ASSIGNED TASK: Beginning with the line below that contains "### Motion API" and ending with the line that contains "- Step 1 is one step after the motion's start", copy every line exactly. Copy nothing else.

Segment Start: RECORD SET

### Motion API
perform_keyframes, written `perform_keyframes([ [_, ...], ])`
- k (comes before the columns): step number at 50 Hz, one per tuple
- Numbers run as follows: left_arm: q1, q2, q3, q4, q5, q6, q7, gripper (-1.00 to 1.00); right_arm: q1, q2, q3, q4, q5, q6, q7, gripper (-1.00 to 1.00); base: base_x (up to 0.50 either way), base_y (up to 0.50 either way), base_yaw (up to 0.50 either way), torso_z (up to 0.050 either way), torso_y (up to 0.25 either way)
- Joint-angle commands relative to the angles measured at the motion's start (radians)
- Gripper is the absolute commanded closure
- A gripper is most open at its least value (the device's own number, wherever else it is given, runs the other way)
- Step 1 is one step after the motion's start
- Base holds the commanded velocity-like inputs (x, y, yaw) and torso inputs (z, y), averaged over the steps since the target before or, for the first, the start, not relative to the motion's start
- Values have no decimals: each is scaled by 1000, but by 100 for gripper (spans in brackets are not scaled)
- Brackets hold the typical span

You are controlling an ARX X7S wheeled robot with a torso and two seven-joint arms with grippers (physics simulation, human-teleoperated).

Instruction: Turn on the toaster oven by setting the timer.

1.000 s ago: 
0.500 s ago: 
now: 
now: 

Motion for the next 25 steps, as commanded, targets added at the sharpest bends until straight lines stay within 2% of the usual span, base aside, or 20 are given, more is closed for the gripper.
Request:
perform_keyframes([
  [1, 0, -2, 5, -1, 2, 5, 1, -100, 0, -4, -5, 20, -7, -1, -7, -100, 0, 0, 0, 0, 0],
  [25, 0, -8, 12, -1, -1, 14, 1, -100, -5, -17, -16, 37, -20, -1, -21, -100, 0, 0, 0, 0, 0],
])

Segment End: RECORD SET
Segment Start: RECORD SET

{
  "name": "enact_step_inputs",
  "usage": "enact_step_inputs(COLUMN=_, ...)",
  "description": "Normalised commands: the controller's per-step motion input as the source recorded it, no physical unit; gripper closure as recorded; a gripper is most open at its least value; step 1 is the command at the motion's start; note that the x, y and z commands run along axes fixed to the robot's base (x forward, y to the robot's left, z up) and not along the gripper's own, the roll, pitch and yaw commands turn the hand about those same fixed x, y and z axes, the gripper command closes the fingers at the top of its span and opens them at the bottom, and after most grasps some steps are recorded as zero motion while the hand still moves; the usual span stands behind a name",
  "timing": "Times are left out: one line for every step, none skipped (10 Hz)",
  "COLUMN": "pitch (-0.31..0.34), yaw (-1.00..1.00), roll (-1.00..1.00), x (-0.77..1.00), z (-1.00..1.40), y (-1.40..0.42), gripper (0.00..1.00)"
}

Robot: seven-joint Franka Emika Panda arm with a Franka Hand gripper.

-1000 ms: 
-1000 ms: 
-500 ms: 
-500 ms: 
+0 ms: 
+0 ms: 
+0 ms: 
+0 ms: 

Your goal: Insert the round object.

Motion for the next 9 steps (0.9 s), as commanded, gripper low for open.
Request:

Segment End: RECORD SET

RESULT OF THE EXERCISE:
### Motion API
perform_keyframes, written `perform_keyframes([ [_, ...], ])`
- k (comes before the columns): step number at 50 Hz, one per tuple
- Numbers run as follows: left_arm: q1, q2, q3, q4, q5, q6, q7, gripper (-1.00 to 1.00); right_arm: q1, q2, q3, q4, q5, q6, q7, gripper (-1.00 to 1.00); base: base_x (up to 0.50 either way), base_y (up to 0.50 either way), base_yaw (up to 0.50 either way), torso_z (up to 0.050 either way), torso_y (up to 0.25 either way)
- Joint-angle commands relative to the angles measured at the motion's start (radians)
- Gripper is the absolute commanded closure
- A gripper is most open at its least value (the device's own number, wherever else it is given, runs the other way)
- Step 1 is one step after the motion's start

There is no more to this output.